8. Auto, simple regression

8.a. smf.ols is how to do a regression

8.a.i relationship means the coefficient

8.a.iv this would be get_prediction and its summary_frame

8b. sns.lmplot is the way to get the points and a regression line

8c. Diagnostic plots means the plot_lm_summary function that i wrote. Follow the instructions on wy-cs.site.

9. Auto, multivariate regression

  • Scatterplot matrix is sns.pairplot
  • Pandas has a corr() function that works on data frames
  • Again, this is smf.ols … you specify all of the variables you want to consider by listing them in the formula “x1+x2+stuff”. Statistically significant response means looking at results.pvalues.
  • plot_lm_summary again. The “*” creates a new variable by multiplying. The “:” also includes the individual terms automatically. You can include “log(x1)” in your formula. You may need to do np.power(horsepower,2) if you want to consider what happens when a single predictor is squared. See the StatsModels formula page for more information.

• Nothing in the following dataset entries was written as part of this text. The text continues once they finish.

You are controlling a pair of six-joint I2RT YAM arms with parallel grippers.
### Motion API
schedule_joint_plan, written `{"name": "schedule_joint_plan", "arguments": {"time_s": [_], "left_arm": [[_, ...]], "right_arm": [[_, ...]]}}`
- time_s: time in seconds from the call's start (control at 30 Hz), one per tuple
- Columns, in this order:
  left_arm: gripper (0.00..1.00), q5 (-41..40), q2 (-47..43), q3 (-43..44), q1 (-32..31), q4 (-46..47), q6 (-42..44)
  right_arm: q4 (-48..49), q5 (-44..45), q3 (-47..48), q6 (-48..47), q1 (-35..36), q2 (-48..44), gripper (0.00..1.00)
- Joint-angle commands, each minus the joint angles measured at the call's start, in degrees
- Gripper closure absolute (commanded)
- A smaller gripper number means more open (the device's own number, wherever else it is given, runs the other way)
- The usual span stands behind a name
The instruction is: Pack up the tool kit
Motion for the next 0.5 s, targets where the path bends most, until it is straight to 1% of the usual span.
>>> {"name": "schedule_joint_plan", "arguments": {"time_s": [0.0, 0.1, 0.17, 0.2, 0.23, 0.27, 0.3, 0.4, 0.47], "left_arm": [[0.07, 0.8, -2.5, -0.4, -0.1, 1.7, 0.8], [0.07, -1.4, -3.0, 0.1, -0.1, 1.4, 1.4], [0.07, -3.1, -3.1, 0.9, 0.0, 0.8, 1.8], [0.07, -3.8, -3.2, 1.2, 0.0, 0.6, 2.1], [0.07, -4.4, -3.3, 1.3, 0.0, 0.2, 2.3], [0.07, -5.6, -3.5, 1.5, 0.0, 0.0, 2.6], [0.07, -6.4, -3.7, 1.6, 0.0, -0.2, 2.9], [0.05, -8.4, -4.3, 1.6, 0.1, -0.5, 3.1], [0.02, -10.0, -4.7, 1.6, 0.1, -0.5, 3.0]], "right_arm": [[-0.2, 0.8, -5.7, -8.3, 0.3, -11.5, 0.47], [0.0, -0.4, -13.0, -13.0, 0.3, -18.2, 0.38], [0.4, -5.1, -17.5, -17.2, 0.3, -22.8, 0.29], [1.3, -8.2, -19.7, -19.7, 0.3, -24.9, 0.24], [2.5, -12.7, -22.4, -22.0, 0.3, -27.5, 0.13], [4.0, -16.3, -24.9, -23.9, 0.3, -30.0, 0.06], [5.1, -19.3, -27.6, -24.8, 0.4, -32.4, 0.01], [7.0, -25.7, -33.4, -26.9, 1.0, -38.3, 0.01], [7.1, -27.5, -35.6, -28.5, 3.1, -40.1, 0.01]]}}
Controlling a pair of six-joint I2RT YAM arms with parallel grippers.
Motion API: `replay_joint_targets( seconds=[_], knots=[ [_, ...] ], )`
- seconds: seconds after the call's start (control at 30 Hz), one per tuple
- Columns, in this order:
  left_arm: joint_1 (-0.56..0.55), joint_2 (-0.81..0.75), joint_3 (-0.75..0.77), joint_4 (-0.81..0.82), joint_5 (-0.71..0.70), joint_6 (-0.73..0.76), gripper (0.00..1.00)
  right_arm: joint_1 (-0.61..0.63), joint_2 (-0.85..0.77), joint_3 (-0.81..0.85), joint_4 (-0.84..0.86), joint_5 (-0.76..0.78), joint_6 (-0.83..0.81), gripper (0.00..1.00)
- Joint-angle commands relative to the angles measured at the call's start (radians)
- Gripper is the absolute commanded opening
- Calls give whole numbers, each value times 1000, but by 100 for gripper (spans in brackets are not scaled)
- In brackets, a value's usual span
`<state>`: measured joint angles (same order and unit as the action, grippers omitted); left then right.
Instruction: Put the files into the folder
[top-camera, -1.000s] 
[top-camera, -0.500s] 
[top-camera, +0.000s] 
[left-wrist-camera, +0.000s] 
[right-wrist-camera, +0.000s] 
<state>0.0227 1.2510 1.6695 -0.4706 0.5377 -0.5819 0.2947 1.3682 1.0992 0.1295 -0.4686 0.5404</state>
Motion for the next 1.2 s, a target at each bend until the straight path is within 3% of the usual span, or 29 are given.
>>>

10. Carseats, categorical variables

10f. Comparing fit with different models could be done with the material from page 79ff.

10g. Outliers and high leverage points are visible on the summary plots.

11. t-statistic

Opening paragraph:

  • In order to set a random seed, you use numpy.random.seed(N).
  • The normal distribution is scipy.stats.norm().
  • Sampling 50 values from any distribution is whatever.rvs(size=50)
  • Standard deviation is set by the scale= parameter to the normal distribution.

11a. To perform a regression without an intercept, use the formula the text suggests: “y ~ x + 0”. You can get $t$-values and $p$-values from the instance variables tvalues and pvalues if you want to see them individually.

13. Simulated data

See number 11 for the functions needed.

  • 13a. See Exercise 11 for how to sample from the normal distribution.
  • 13f. The population regression line could be drawn by creating a data frame with only two points in it (both lying on the desired line). Use sns.lineplot in the same cell as the scatterplot to draw the line. Skip the legend if it does not appear automatically. Example code

    trueLine = pd.DataFrame({'x': np.array([-3,   3]), 
                             'y': np.array([-10, 10])})

14. Collinearity with simulated data

See question 11 for a primer on simulated data.

14g. To add the bad data based on the original dataframe df:

badData = pd.DataFrame({'x1': 0.1, 'x2': 0.8, 'y': 6}, 
                       index=[len(df)])
df2 = df.append(badData)

This question needs to be unpacked. Use the plot_lm_summary function that was provided in class to analyze leverage.